C’était hier. Il était midi. J’étais rue Pigalle. Je travaillais. On m’a apporté un mot de Gouzien. Une voiture était en bas. Je m’y suis jeté comme j’étais, en caban de chambre, en pantalon à pieds et en pantoufles. Je suis arrivé rue Drouot. Je suis monté, je suis entré dans la chambre. Les rideaux du lit étaient fermés. Alice était sur un fauteuil comme évanouie. Mme Gouzien la soutenait et pleurait. Gouzien et Emile Allix étaient là, accablés. J’ai écarté les rideaux. Victor semblait dormir. J’ai soulevé et baisé sa main, qui était souple et chaude. Il venait d’expirer, et si son souffle n’était plus sur sa bouche, son âme était sur son visage. J’ai baisé Victor au front, et je lui ai parlé bas. Qui donc entendrait, si ce n’est la mort ? Oh ! j’ai une foi profonde. Je vous reverrai tous, vous que j’aime et qui m’aimez. Je suis resté longtemps penché sur Victor, je l’ai béni, et je lui ai dit de nous bénir et de nous prendre sous les ailes qu’il a maintenant.

Hugo a la foi ; c’est cette foi qui l’aide à supporter les deuils de ses enfants.
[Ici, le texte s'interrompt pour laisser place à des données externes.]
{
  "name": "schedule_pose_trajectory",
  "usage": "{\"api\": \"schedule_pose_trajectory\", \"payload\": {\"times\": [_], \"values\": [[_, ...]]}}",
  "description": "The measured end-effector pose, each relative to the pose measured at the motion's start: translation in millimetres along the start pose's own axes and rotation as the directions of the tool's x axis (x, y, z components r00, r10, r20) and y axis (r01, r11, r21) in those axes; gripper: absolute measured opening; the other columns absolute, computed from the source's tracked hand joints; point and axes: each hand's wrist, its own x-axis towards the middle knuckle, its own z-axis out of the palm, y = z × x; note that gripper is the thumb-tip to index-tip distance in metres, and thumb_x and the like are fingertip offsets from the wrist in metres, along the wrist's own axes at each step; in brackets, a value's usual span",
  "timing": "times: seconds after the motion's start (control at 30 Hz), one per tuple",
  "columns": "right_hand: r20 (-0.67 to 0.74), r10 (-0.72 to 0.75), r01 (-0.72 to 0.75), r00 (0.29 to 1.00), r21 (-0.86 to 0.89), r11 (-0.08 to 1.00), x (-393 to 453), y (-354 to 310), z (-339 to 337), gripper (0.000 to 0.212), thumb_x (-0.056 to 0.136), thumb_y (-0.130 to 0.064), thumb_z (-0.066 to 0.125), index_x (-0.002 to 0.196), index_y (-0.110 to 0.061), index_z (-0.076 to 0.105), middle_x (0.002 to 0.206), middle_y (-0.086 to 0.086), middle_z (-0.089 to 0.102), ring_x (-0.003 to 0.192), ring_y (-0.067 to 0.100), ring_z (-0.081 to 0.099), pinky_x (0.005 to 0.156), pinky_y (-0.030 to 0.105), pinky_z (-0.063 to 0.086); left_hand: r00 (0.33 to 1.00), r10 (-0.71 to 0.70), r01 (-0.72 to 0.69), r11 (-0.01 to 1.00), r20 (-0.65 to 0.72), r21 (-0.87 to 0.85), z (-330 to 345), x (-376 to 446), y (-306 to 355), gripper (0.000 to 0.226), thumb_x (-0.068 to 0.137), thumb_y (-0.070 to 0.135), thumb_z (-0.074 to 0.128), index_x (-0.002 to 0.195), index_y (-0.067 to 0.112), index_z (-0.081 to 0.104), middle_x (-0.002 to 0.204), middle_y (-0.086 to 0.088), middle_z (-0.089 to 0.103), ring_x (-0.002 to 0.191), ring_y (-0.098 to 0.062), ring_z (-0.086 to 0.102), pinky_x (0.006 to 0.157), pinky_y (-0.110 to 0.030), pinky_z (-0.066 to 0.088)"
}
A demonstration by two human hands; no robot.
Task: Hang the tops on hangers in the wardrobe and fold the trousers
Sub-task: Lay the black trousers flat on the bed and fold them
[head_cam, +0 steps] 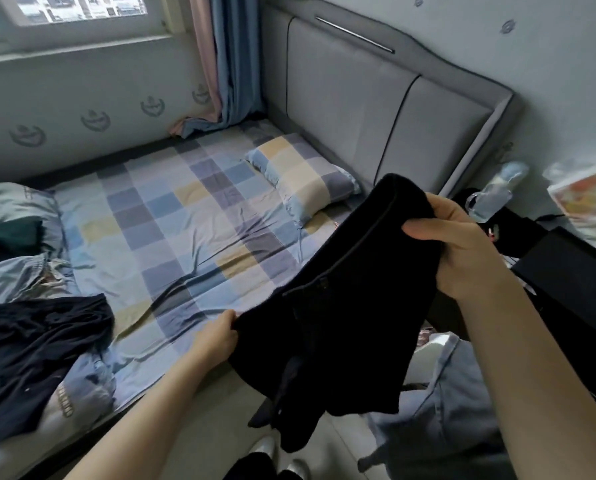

Il commence pourtant à perdre espoir en ce début d’année 1874. Désespéré, il écrit :

Et maintenant à quoi suis-je bon ? À mourir.

Non, Hugo n’est pas bon qu’à mourir ; son temps n’est pas encore venu. C’est aussi en 1874 qu’il publie Quatre-Vingt-Treize. Deux ans plus tard, il est élu sénateur de la république. Et l’année suivante, en 1877, il publie L’Art d’être grand-père.
Le 27 décembre de cette année, il note ces quelques lignes, qui prouvent que sa combativité et sa rage de vivre sont encore intactes :

Je ne suis pas désarmé. D’ordinaire, vivre, et surtout avoir vécu, cela refroidit. Pas moi. L’approche de la mort désintéresse. Les vieillards sentent qu’ils ne sont plus que campés. Je ne suis pas de ces doux vieillards. Je reste exaspéré et violent. Je crie et je m’indigne et je pleure. Malheur à qui fait du mal à la France ! Je ne m’apaiserai pas. Je déclare que je mourrai fanatique de ma patrie.

Hugo vivra encore presque huit ans ; sa longue vie subit un premier coup d’arrêt, brutal, le 20 juin 1883. Juliette Drouet, l’amour de sa vie, meurt à soixante-dix-sept ans. Cette fois-ci, c’est trop : le poète ne trouve plus de raison de vivre – sa volonté vacille.

Je vais bientôt te rejoindre, ma bien-aimée.

Il lui faudra quand même attendre deux ans. Le 19 mai 1885, il écrit sa dernière note : « Aimer, c’est agir. » Il s’éteint le 22 mai.

Victor Hugo a été, plus que n’importe quel autre poète de son temps, l’écrivain du peuple.

Quel lecteur que le peuple ! un esprit à élever, une conscience à éclairer, un cœur à égaler. Car le peuple fait plus que comprendre, plus que croire, plus que savoir, il aime. Il a l’amour inné et profond du beau, du vrai, du juste.